Relational Field Theory
The Wound‑Boundary Protocol
(how individuals stop carrying what belongs to the field)
When a communal wound is misassigned to an individual, the result is confusion, shame, collapse, and lifelong distortion.
But this misassignment is not inevitable.
It happens because there is no boundary protocol — no shared understanding of where a wound belongs, how it moves, and who is responsible for holding it.
The Wound‑Boundary Protocol is a framework for preventing communal wounds from becoming personal trauma.
It teaches individuals, communities, and systems how to keep rupture at the correct scale.

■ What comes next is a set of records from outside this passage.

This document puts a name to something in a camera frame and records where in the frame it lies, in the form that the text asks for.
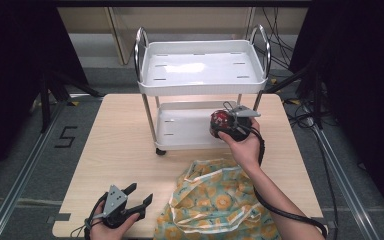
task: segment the tripod leg
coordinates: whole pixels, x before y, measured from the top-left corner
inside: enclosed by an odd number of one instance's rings
[[[91,96],[93,97],[104,97],[105,94],[102,94],[102,93],[99,93],[98,91],[95,91],[94,89],[90,88],[89,86],[87,85],[84,85],[84,84],[81,84],[81,83],[78,83],[76,81],[74,81],[73,79],[71,79],[69,76],[63,74],[63,73],[58,73],[58,72],[52,72],[59,80],[62,80],[68,84],[71,84],[73,86],[75,86],[76,88],[82,90],[83,92],[85,93],[88,93],[90,94]]]
[[[322,79],[320,73],[316,73],[316,79],[314,81],[314,109],[313,118],[319,129],[323,129],[322,126]]]
[[[40,80],[40,98],[42,101],[42,130],[45,132],[48,128],[49,122],[51,121],[51,109],[49,107],[49,96],[48,96],[48,87],[46,83],[46,76],[43,74]]]
[[[304,75],[307,74],[307,70],[308,70],[308,67],[305,67],[305,68],[299,70],[297,73],[286,78],[285,80],[283,80],[279,84],[276,84],[275,86],[273,86],[267,90],[264,90],[264,93],[275,93],[275,92],[279,91],[280,89],[282,89],[282,88],[288,86],[289,84],[295,82],[296,80],[302,78]]]

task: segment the wooden table
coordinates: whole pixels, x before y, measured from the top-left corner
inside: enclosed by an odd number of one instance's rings
[[[194,96],[200,100],[235,100],[230,96]],[[254,105],[256,95],[243,95],[241,103]],[[168,101],[169,97],[160,97]],[[153,98],[149,98],[151,111],[156,116]],[[277,95],[263,95],[257,120],[266,142],[262,168],[295,204],[309,217],[322,217],[313,187],[302,161],[294,135],[282,103]],[[152,204],[146,218],[137,222],[126,237],[151,238],[156,218],[168,203],[175,189],[177,177],[193,160],[230,158],[230,150],[176,150],[166,155],[155,154],[148,119],[140,94],[110,94],[101,105],[91,129],[70,187],[60,209],[60,214],[70,214],[69,221],[56,221],[53,234],[68,237],[83,225],[102,194],[111,184],[124,189],[137,183],[129,195],[127,208],[139,205],[150,193]]]

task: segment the cable
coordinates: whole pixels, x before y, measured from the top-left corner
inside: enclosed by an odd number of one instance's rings
[[[257,50],[257,52],[263,54],[263,56],[266,55],[266,51],[262,50],[261,48],[257,47],[257,46],[254,46],[255,49]],[[277,57],[275,56],[271,56],[271,59],[276,62],[277,64],[279,64],[280,66],[282,66],[283,68],[288,68],[287,66],[287,63],[286,62],[283,62],[282,60],[278,59]]]
[[[319,136],[317,135],[316,131],[313,129],[313,126],[315,126],[314,121],[312,121],[311,125],[308,125],[307,123],[302,122],[302,120],[308,119],[308,118],[310,118],[312,116],[312,112],[305,111],[305,109],[304,109],[304,106],[305,106],[306,103],[307,103],[306,101],[303,101],[303,104],[296,109],[295,117],[292,117],[292,118],[296,119],[296,121],[299,123],[298,126],[300,128],[310,129],[312,131],[313,135],[316,137],[317,145],[319,147],[319,150],[320,150],[320,153],[321,153],[321,156],[322,156],[322,159],[323,159],[323,166],[324,166],[324,170],[325,170],[325,174],[326,174],[327,183],[328,183],[328,186],[329,186],[329,192],[330,192],[330,195],[331,195],[331,198],[332,198],[335,222],[336,222],[337,225],[339,225],[339,217],[338,217],[338,209],[337,209],[337,204],[336,204],[335,193],[333,191],[331,177],[330,177],[330,174],[329,174],[329,170],[328,170],[328,166],[327,166],[327,160],[326,160],[325,153],[323,151],[323,146],[322,146],[321,140],[320,140]],[[297,116],[296,114],[297,114],[297,112],[298,112],[298,110],[300,108],[302,108],[303,111],[305,111],[306,113]],[[336,229],[336,231],[334,231],[333,239],[337,239],[338,231],[339,231],[338,228]]]
[[[292,116],[292,115],[290,115],[290,114],[288,114],[288,113],[286,113],[286,115],[288,116],[288,120],[289,120],[290,122],[293,121],[293,122],[290,123],[291,127],[294,127],[295,125],[298,125],[300,128],[311,128],[311,127],[313,127],[313,126],[315,125],[315,123],[313,122],[313,123],[311,124],[311,126],[310,126],[310,125],[304,123],[303,120],[305,120],[305,119],[307,119],[307,118],[309,118],[309,117],[313,117],[313,112],[306,112],[306,113],[304,113],[304,114],[297,115],[297,114],[298,114],[298,111],[299,111],[300,109],[302,109],[306,104],[308,104],[308,102],[307,102],[307,101],[304,101],[304,100],[301,100],[301,102],[302,102],[303,104],[301,104],[301,105],[295,110],[295,115],[294,115],[294,116]],[[330,111],[325,111],[325,112],[321,112],[320,114],[321,114],[322,116],[329,116],[329,115],[331,115],[331,112],[330,112]],[[327,122],[326,120],[324,120],[324,119],[322,119],[322,118],[321,118],[321,121],[322,121],[323,123],[325,123],[326,125],[329,125],[329,126],[333,126],[333,127],[339,126],[339,123],[336,122],[335,120],[334,120],[335,123],[329,123],[329,122]]]
[[[283,64],[281,64],[281,66],[286,68],[286,69],[288,69],[289,68],[289,63],[291,62],[291,58],[289,57],[289,55],[286,52],[286,50],[288,50],[291,53],[293,53],[293,48],[290,47],[288,44],[286,44],[282,40],[282,38],[279,36],[279,29],[278,29],[278,22],[277,22],[279,8],[277,8],[277,7],[274,8],[274,23],[273,23],[273,25],[272,25],[271,21],[269,20],[269,18],[267,16],[265,8],[262,8],[262,10],[263,10],[264,16],[265,16],[265,18],[267,20],[267,23],[269,24],[269,27],[270,27],[270,30],[271,30],[269,41],[270,41],[270,43],[274,43],[274,44],[279,46],[280,54],[282,55],[283,59],[285,59],[285,61],[283,61]]]
[[[243,125],[240,125],[240,127],[245,129],[245,130],[247,130],[247,131],[249,131],[250,133],[254,134],[258,138],[258,140],[260,141],[260,153],[259,153],[259,156],[258,156],[258,163],[261,166],[261,163],[263,161],[264,152],[265,152],[265,144],[264,144],[263,137],[261,136],[259,131],[257,129],[255,129],[255,128],[253,128],[253,127],[248,128],[248,127],[243,126]],[[320,222],[318,222],[318,221],[316,221],[314,219],[308,218],[308,217],[292,214],[292,213],[280,210],[280,209],[278,209],[276,207],[273,207],[272,205],[270,205],[269,203],[264,201],[264,199],[261,197],[261,195],[255,189],[255,187],[254,187],[254,193],[255,193],[255,196],[257,197],[257,200],[261,203],[261,205],[263,205],[269,211],[271,211],[273,213],[276,213],[276,214],[278,214],[278,215],[280,215],[282,217],[286,217],[286,218],[289,218],[289,219],[292,219],[292,220],[296,220],[296,221],[299,221],[299,222],[304,222],[304,223],[313,225],[313,226],[315,226],[315,227],[317,227],[317,228],[319,228],[321,230],[323,237],[326,239],[326,237],[327,237],[327,230],[323,226],[323,224],[321,224]]]
[[[74,229],[71,232],[70,237],[73,237],[73,233],[76,232],[76,231],[79,231],[77,233],[77,237],[79,237],[79,235],[82,232],[83,228],[86,227],[85,228],[85,239],[90,239],[90,236],[89,236],[90,235],[90,229],[92,229],[92,227],[95,226],[96,224],[102,223],[102,221],[98,221],[98,222],[92,224],[93,216],[95,214],[96,209],[99,206],[99,203],[101,203],[102,201],[107,199],[107,196],[108,196],[108,192],[104,193],[104,195],[102,195],[102,197],[99,198],[99,200],[96,202],[95,206],[93,207],[92,211],[90,212],[89,217],[85,219],[85,224],[83,224],[83,226],[81,226],[81,227],[78,227],[78,228]]]

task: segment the forearm
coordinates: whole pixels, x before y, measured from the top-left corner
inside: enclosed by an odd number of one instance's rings
[[[268,204],[285,212],[305,216],[305,214],[260,168],[245,167],[244,171],[251,178],[255,188]],[[323,239],[319,230],[312,225],[292,220],[275,213],[272,213],[272,217],[282,236],[282,239]]]

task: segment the hand
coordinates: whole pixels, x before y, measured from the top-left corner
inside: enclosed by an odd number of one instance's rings
[[[260,131],[260,124],[251,118],[252,127]],[[228,134],[220,131],[219,137],[225,141],[232,152],[235,161],[244,169],[260,168],[258,164],[258,155],[260,153],[260,141],[257,136],[250,133],[249,136],[240,142],[236,142]]]
[[[103,206],[105,201],[99,203],[98,207],[95,210],[95,215],[102,213]],[[90,239],[91,240],[120,240],[123,238],[124,233],[129,230],[129,228],[136,222],[139,217],[139,213],[135,213],[130,216],[120,227],[111,229],[102,223],[102,219],[97,218],[92,221],[92,225],[94,225],[90,229]]]

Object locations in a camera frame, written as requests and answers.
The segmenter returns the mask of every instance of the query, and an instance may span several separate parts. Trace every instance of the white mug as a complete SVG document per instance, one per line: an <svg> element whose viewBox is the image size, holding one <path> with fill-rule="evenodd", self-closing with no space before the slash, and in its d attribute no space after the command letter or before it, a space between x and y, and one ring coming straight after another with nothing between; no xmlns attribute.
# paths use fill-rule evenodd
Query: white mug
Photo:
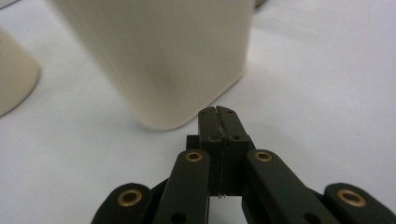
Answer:
<svg viewBox="0 0 396 224"><path fill-rule="evenodd" d="M245 71L253 0L52 0L131 106L177 128Z"/></svg>

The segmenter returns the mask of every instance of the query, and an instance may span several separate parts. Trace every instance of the screw hole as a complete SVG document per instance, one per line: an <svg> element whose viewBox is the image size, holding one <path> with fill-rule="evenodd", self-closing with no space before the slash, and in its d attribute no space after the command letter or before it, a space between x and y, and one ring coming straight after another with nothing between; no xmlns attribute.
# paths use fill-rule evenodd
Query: screw hole
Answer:
<svg viewBox="0 0 396 224"><path fill-rule="evenodd" d="M355 191L349 189L340 189L338 190L337 195L342 201L352 206L363 207L366 205L364 198Z"/></svg>
<svg viewBox="0 0 396 224"><path fill-rule="evenodd" d="M271 161L272 160L272 156L271 154L267 153L267 152L256 152L254 154L254 157L256 157L257 160L259 161Z"/></svg>
<svg viewBox="0 0 396 224"><path fill-rule="evenodd" d="M171 221L173 224L183 224L186 223L187 217L182 213L176 213L172 215Z"/></svg>
<svg viewBox="0 0 396 224"><path fill-rule="evenodd" d="M120 194L117 201L119 205L129 207L139 203L142 197L142 193L139 190L127 189L122 194Z"/></svg>
<svg viewBox="0 0 396 224"><path fill-rule="evenodd" d="M309 224L320 224L321 223L320 219L317 216L310 214L310 213L305 214L304 218Z"/></svg>
<svg viewBox="0 0 396 224"><path fill-rule="evenodd" d="M190 152L186 155L187 161L200 161L202 159L202 154L199 152Z"/></svg>

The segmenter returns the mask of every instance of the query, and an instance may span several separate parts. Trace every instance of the black plastic part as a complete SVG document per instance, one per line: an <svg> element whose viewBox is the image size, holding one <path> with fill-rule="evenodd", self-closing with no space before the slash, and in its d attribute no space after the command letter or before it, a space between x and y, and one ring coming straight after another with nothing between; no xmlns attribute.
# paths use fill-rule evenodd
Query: black plastic part
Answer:
<svg viewBox="0 0 396 224"><path fill-rule="evenodd" d="M243 159L254 146L233 110L221 106L217 110L225 138L223 191L228 196L241 196L245 182Z"/></svg>
<svg viewBox="0 0 396 224"><path fill-rule="evenodd" d="M210 157L202 150L178 155L153 224L207 223L209 166Z"/></svg>
<svg viewBox="0 0 396 224"><path fill-rule="evenodd" d="M249 151L245 165L249 183L271 223L338 223L275 153Z"/></svg>
<svg viewBox="0 0 396 224"><path fill-rule="evenodd" d="M119 198L123 193L124 196L121 197L121 200L126 203L125 205L119 203ZM143 185L126 184L120 186L114 189L99 207L92 224L143 224L145 223L144 215L149 207L150 199L150 190Z"/></svg>
<svg viewBox="0 0 396 224"><path fill-rule="evenodd" d="M324 195L308 189L275 153L254 150L231 109L209 107L198 120L199 135L187 136L169 179L152 190L138 184L113 190L92 224L205 224L209 195L242 196L248 224L396 224L362 189L335 184Z"/></svg>
<svg viewBox="0 0 396 224"><path fill-rule="evenodd" d="M165 190L167 183L168 183L168 179L165 179L163 182L161 182L159 185L157 185L150 191L151 200L149 203L149 207L146 210L146 214L142 224L150 224L152 222L152 219L154 219L154 216L157 212L157 208L160 205L161 197L163 196L163 191Z"/></svg>
<svg viewBox="0 0 396 224"><path fill-rule="evenodd" d="M198 113L199 148L210 155L210 195L223 195L222 172L224 158L224 143L222 130L214 107L201 110Z"/></svg>
<svg viewBox="0 0 396 224"><path fill-rule="evenodd" d="M210 195L241 196L243 159L255 147L238 116L226 107L209 107L198 114L198 126L199 135L187 137L187 149L199 145L210 155Z"/></svg>
<svg viewBox="0 0 396 224"><path fill-rule="evenodd" d="M385 205L355 186L332 184L325 189L324 200L342 223L396 224L396 216Z"/></svg>

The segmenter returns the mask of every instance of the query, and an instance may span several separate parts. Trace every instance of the beige container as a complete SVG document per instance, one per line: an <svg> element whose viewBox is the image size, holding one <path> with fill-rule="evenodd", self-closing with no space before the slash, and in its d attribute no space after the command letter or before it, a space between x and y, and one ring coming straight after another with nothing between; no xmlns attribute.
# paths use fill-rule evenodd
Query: beige container
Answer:
<svg viewBox="0 0 396 224"><path fill-rule="evenodd" d="M0 116L29 95L38 77L32 56L0 27Z"/></svg>
<svg viewBox="0 0 396 224"><path fill-rule="evenodd" d="M152 129L187 123L244 74L252 0L52 2Z"/></svg>

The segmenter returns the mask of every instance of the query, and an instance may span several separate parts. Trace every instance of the white table surface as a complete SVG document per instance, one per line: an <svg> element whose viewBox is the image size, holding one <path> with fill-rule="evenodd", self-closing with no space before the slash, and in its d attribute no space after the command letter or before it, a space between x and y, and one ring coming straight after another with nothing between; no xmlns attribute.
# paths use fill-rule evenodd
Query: white table surface
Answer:
<svg viewBox="0 0 396 224"><path fill-rule="evenodd" d="M311 189L365 189L396 212L396 1L268 0L253 15L247 73L213 105L235 110L258 148ZM0 118L0 223L90 223L116 187L170 175L197 119L140 127L45 0L0 10L40 63L32 94ZM209 223L246 223L213 198Z"/></svg>

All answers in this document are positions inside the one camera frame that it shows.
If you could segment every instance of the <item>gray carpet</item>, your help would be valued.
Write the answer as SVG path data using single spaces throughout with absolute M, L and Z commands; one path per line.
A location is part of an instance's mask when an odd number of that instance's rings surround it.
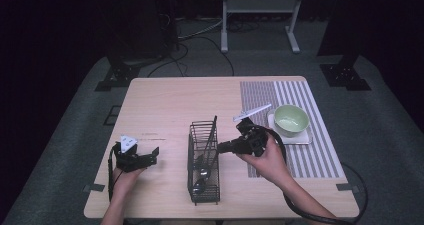
M 293 54 L 283 25 L 262 22 L 244 33 L 229 33 L 226 54 L 235 76 L 300 75 L 314 94 L 323 120 L 342 162 L 365 179 L 369 191 L 368 208 L 359 224 L 423 224 L 424 136 L 388 89 L 378 71 L 360 57 L 355 69 L 372 91 L 347 91 L 329 87 L 319 65 L 336 63 L 339 56 L 316 57 L 325 22 L 298 22 L 295 29 L 300 54 Z M 190 34 L 209 26 L 206 22 L 179 22 L 180 34 Z M 220 33 L 201 35 L 220 44 Z M 170 63 L 152 77 L 231 76 L 232 69 L 216 46 L 204 38 L 182 42 L 188 47 L 180 64 Z M 184 47 L 172 53 L 181 57 Z M 146 77 L 166 59 L 141 69 Z M 86 184 L 94 181 L 112 132 L 103 122 L 113 105 L 121 105 L 126 88 L 95 92 L 109 64 L 100 59 L 87 74 L 64 114 L 4 224 L 98 224 L 87 219 L 83 210 L 88 193 Z M 355 175 L 345 169 L 352 184 Z M 355 195 L 361 207 L 363 193 Z M 158 221 L 137 221 L 157 224 Z

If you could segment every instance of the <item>green bowl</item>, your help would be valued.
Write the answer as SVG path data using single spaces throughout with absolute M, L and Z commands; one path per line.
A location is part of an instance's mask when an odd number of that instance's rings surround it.
M 283 105 L 275 110 L 274 122 L 283 136 L 295 137 L 309 126 L 309 117 L 300 107 Z

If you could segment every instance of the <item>wire basket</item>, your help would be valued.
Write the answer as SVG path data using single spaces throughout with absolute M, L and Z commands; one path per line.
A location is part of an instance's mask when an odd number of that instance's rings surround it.
M 187 188 L 195 205 L 220 200 L 216 119 L 190 125 Z

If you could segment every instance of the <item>gray striped mat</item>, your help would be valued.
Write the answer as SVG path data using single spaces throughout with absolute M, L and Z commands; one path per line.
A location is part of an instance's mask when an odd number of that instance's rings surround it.
M 309 145 L 286 145 L 287 164 L 295 178 L 344 177 L 343 169 L 334 150 L 328 131 L 306 81 L 240 82 L 244 111 L 271 103 L 270 109 L 283 104 L 301 107 L 310 118 L 313 141 Z M 258 125 L 268 126 L 267 112 L 252 115 Z M 248 176 L 259 177 L 248 165 Z

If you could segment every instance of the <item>spoon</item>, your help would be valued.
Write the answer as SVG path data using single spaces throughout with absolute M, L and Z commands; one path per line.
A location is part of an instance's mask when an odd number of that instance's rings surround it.
M 218 159 L 218 153 L 215 154 L 215 157 L 213 158 L 212 164 L 209 166 L 207 165 L 206 168 L 200 169 L 200 178 L 196 181 L 196 183 L 193 186 L 193 192 L 195 194 L 202 194 L 206 190 L 206 181 L 211 176 L 211 167 L 215 164 L 215 161 Z

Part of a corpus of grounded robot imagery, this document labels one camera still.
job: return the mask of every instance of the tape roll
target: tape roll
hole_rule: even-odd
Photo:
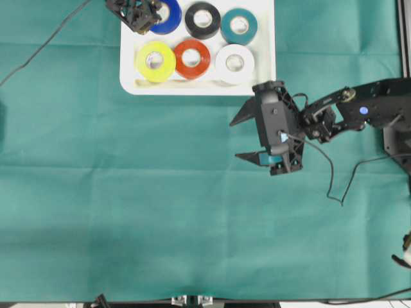
[[[163,21],[152,26],[151,31],[156,34],[165,35],[177,29],[181,22],[182,12],[177,0],[161,0],[160,2],[162,4],[160,14],[162,10],[166,11],[168,14]]]
[[[185,19],[188,33],[199,40],[215,36],[221,26],[220,12],[207,2],[190,6]]]
[[[193,49],[199,54],[198,63],[189,65],[184,63],[184,53]],[[211,63],[211,55],[203,43],[197,40],[186,40],[174,49],[175,58],[177,60],[176,71],[185,79],[193,80],[203,75],[209,68]]]
[[[151,42],[137,54],[135,66],[150,82],[165,82],[175,71],[174,52],[165,43]]]
[[[255,60],[243,45],[233,44],[221,49],[216,57],[216,70],[222,81],[239,85],[252,79]]]
[[[223,38],[229,44],[248,45],[256,36],[257,30],[256,17],[243,8],[228,11],[221,23]]]

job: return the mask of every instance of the white tape roll
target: white tape roll
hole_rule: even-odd
[[[216,57],[218,77],[231,85],[239,85],[252,79],[255,65],[251,51],[242,45],[225,46]]]

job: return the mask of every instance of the metal bracket
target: metal bracket
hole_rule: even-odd
[[[198,296],[198,304],[205,307],[213,304],[213,298],[210,296]]]
[[[213,297],[211,296],[188,296],[182,295],[173,297],[171,304],[179,307],[205,307],[213,304]]]
[[[187,306],[187,295],[182,295],[179,297],[173,297],[171,299],[171,304],[173,306],[184,307]]]

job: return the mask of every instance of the black tape roll
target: black tape roll
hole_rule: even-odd
[[[207,11],[212,17],[210,25],[206,27],[197,26],[194,22],[194,15],[199,11]],[[216,35],[221,26],[221,15],[215,6],[207,2],[197,2],[189,7],[186,13],[186,28],[192,37],[199,40],[206,40]]]

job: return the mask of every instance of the red tape roll
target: red tape roll
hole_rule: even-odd
[[[200,63],[194,67],[187,66],[182,60],[182,55],[189,49],[197,50],[200,54]],[[197,40],[185,40],[174,49],[174,53],[177,59],[175,69],[185,79],[193,80],[200,77],[208,70],[211,63],[211,55],[208,48]]]

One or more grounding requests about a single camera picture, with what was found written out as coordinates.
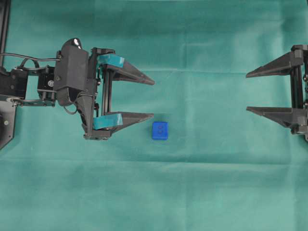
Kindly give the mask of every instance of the green cloth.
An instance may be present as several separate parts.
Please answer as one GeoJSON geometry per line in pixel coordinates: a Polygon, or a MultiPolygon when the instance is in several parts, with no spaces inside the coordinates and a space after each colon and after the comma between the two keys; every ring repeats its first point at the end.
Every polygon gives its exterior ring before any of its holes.
{"type": "Polygon", "coordinates": [[[112,110],[155,117],[86,141],[59,105],[18,108],[0,151],[0,230],[306,230],[308,144],[245,111],[290,107],[290,80],[245,74],[308,43],[307,11],[305,0],[12,0],[7,52],[55,57],[74,37],[115,49],[156,84],[115,82],[112,110]],[[152,140],[154,121],[169,122],[167,141],[152,140]]]}

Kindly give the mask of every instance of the gripper jaw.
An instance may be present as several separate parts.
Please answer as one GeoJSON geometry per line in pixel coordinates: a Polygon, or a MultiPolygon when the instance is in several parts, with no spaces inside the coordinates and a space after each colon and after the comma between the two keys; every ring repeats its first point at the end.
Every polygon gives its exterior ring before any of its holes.
{"type": "Polygon", "coordinates": [[[290,75],[292,107],[247,107],[247,111],[264,116],[292,134],[302,134],[308,140],[308,103],[304,103],[301,66],[305,66],[304,81],[308,81],[308,46],[294,45],[291,51],[278,59],[249,72],[246,77],[290,75]]]}
{"type": "Polygon", "coordinates": [[[304,63],[303,50],[295,50],[284,54],[274,61],[249,72],[246,78],[260,76],[286,76],[292,68],[301,66],[304,63]]]}

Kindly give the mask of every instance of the metal bracket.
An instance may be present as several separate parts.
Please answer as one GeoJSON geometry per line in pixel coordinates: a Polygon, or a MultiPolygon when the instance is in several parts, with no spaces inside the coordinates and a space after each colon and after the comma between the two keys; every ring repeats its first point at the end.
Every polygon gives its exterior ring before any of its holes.
{"type": "Polygon", "coordinates": [[[14,138],[16,107],[0,101],[0,149],[14,138]]]}

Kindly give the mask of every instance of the blue cube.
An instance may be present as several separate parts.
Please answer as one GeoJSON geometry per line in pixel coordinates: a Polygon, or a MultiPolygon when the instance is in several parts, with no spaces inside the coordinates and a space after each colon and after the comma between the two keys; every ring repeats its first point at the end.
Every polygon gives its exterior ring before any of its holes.
{"type": "Polygon", "coordinates": [[[168,122],[154,122],[152,127],[153,140],[167,140],[168,139],[168,122]]]}

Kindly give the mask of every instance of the black cable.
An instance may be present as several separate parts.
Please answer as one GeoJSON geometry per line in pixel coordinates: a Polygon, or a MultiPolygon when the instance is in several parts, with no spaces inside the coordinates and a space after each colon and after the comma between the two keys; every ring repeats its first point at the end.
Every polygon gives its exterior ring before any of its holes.
{"type": "Polygon", "coordinates": [[[57,58],[48,58],[48,59],[38,59],[38,58],[34,58],[31,56],[27,56],[27,55],[22,55],[22,54],[14,54],[14,53],[0,53],[0,56],[14,56],[14,57],[19,57],[19,58],[24,58],[24,59],[31,59],[34,61],[39,61],[39,62],[46,62],[46,61],[60,61],[61,59],[57,59],[57,58]]]}
{"type": "MultiPolygon", "coordinates": [[[[26,62],[27,62],[28,60],[29,60],[29,59],[24,59],[24,60],[21,62],[21,64],[20,64],[19,66],[20,66],[20,67],[24,67],[25,64],[26,64],[26,62]]],[[[31,61],[33,61],[35,68],[39,68],[39,63],[38,63],[38,61],[35,61],[35,60],[31,60],[31,61]]]]}
{"type": "Polygon", "coordinates": [[[76,112],[77,112],[77,106],[76,106],[76,105],[75,105],[76,110],[75,110],[74,112],[69,111],[65,106],[63,106],[63,107],[64,107],[64,110],[65,110],[67,113],[69,113],[70,115],[74,115],[74,114],[76,114],[76,112]]]}

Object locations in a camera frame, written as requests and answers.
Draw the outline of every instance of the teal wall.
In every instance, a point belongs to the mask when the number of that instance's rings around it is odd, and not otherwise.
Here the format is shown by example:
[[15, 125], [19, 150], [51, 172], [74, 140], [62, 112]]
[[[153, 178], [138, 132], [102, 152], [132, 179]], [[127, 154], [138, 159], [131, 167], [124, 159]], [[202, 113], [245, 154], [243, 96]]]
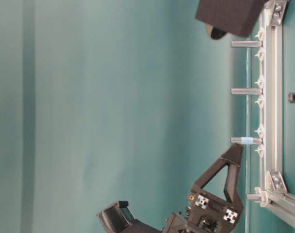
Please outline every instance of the teal wall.
[[156, 228], [184, 210], [245, 135], [245, 50], [210, 40], [197, 4], [0, 0], [0, 233], [103, 232], [116, 200]]
[[288, 7], [284, 22], [284, 175], [295, 195], [295, 104], [287, 96], [295, 92], [295, 0]]

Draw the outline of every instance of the silver rod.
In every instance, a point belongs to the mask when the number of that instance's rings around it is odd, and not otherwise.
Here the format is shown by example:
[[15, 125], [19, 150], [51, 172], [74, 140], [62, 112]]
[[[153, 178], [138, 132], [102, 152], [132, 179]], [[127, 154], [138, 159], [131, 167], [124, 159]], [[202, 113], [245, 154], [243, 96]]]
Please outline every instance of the silver rod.
[[262, 94], [262, 89], [258, 88], [232, 88], [232, 95], [260, 95]]
[[232, 47], [249, 47], [249, 48], [260, 48], [262, 47], [261, 41], [256, 40], [232, 40], [231, 41]]
[[247, 194], [246, 195], [247, 201], [262, 201], [261, 194]]
[[232, 137], [230, 138], [231, 143], [239, 143], [242, 145], [260, 145], [262, 139], [257, 137]]

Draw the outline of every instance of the blue tape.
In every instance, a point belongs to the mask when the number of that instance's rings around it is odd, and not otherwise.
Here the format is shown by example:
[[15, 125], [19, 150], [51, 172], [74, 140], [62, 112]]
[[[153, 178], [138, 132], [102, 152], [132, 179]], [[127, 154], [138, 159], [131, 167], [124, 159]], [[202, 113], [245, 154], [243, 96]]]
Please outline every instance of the blue tape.
[[241, 137], [241, 144], [252, 145], [253, 144], [253, 138], [252, 137]]

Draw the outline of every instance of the bolt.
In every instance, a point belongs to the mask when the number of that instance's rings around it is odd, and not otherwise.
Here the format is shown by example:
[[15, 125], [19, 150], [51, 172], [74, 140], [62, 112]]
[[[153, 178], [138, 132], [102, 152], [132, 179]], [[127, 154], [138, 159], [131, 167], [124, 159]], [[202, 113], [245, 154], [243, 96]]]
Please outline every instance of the bolt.
[[282, 6], [280, 4], [276, 4], [276, 7], [275, 7], [275, 11], [281, 11], [282, 10]]
[[274, 14], [273, 14], [273, 18], [279, 18], [280, 17], [280, 14], [278, 13], [278, 12], [275, 12]]

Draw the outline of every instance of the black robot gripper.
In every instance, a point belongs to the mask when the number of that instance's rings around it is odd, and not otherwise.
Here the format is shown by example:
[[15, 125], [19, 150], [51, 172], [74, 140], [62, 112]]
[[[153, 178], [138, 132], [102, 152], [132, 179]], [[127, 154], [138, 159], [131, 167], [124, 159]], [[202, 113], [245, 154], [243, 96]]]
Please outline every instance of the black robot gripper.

This is not about avoidance.
It is about accuracy.
1. Principle One: The Wound Must Be Located Before It Can Be Carried
Most harm becomes traumatic because it is mislocated.
People assume:
- “This is my fault.”
- “This is my failure.”
- “This is my shame.”
But the first step in the protocol is locating the wound:
- Did this originate in me?
- Or did it originate in the field?
- Is this personal?
- Or is this structural?
- Is this about my actions?
- Or about the system’s rupture?
If the wound is collective, the individual must not carry it.
This is the foundational boundary.
2. Principle Two: The Individual Cannot Hold What the Field Created
A communal wound cannot be metabolized by one person.
It is too large, too distributed, too historical.
The protocol teaches:
If the field created the rupture, the field must hold the repair.
This prevents:
- collapse
- self‑blame
- internalized shame
- existential void
- identity distortion
The individual is not the container.
The field is.
3. Principle Three: Misattribution Is a Form of Harm
When a community pushes its wound onto an individual, it commits a second injury.
The protocol names this clearly:
Misattribution is violence.
It is not misunderstanding.
It is not confusion.
It is not interpersonal conflict.
It is the act of forcing one body to carry what belongs to many.
Naming misattribution as harm is essential for boundary integrity.
4. Principle Four: Sensitivity Is a Signal, Not a Fault
The people who feel the rupture first are not the problem.
They are the indicators.
The protocol reframes sensitivity as:
- diagnostic
- relational
- field‑aware
- early‑warning
- protective
This prevents the community from scapegoating the very people who can see the wound most clearly.
5. Principle Five: The Wound Must Be Spoken at the Correct Scale
When a wound is collective, the language must match the scale.
Instead of:
“I failed.”
“I’m overreacting.”
“I’m too sensitive.”
The protocol teaches:
“This is a field‑level rupture.”
“This pain is bigger than one person.”
“This belongs to the system, not to me.”
Language is boundary.
Language is protection.
Language is clarity.
6. Principle Six: The Field Must Participate in Repair
A communal wound requires communal action.
The protocol outlines the responsibilities of the field:
- witness the rupture
- acknowledge the impact
- name the pattern
- share responsibility
- prevent recurrence
- support the survivor
- repair the conditions
This shifts the burden from the individual to the collective, where it belongs.
7. Principle Seven: The Individual May Release What Was Never Theirs
This is the liberation moment.
Once the wound is correctly located, the individual can say:
“I release this.
It was never mine.”
This is not avoidance.
It is boundary restoration.
It is the moment the existential void closes because the scale finally matches the story.
8. Principle Eight: The Protocol Must Be Practiced, Not Theorized
A boundary is not a belief.
It is a practice.
The protocol becomes real when individuals and communities:
- name misattribution in real time
- refuse to collapse inward
- refuse to scapegoat outward
- hold rupture collectively
- speak truth at the correct scale
- protect sensitive systems
- honor survivor literacy
This is how communal wounds stop becoming personal trauma.
9. The Wound‑Boundary Protocol Is the Counter‑Script to “Doe Normaal”
Where “Doe Normaal” says:
“Collapse yourself to protect the group.”
The protocol says:
“Protect yourself by naming the group’s wound.”
Where “Doe Normaal” says:
“Your difference is the problem.”
The protocol says:
“Your sensitivity is the signal.”
Where “Doe Normaal” says:
“Act normal.”
The protocol says:
“Act accurate.”
Where “Doe Normaal” pushes the wound down,
the protocol pushes the wound back to the field.
This is the architecture of repair.
This is the end of misattribution.
This is how individuals stop carrying what was never theirs.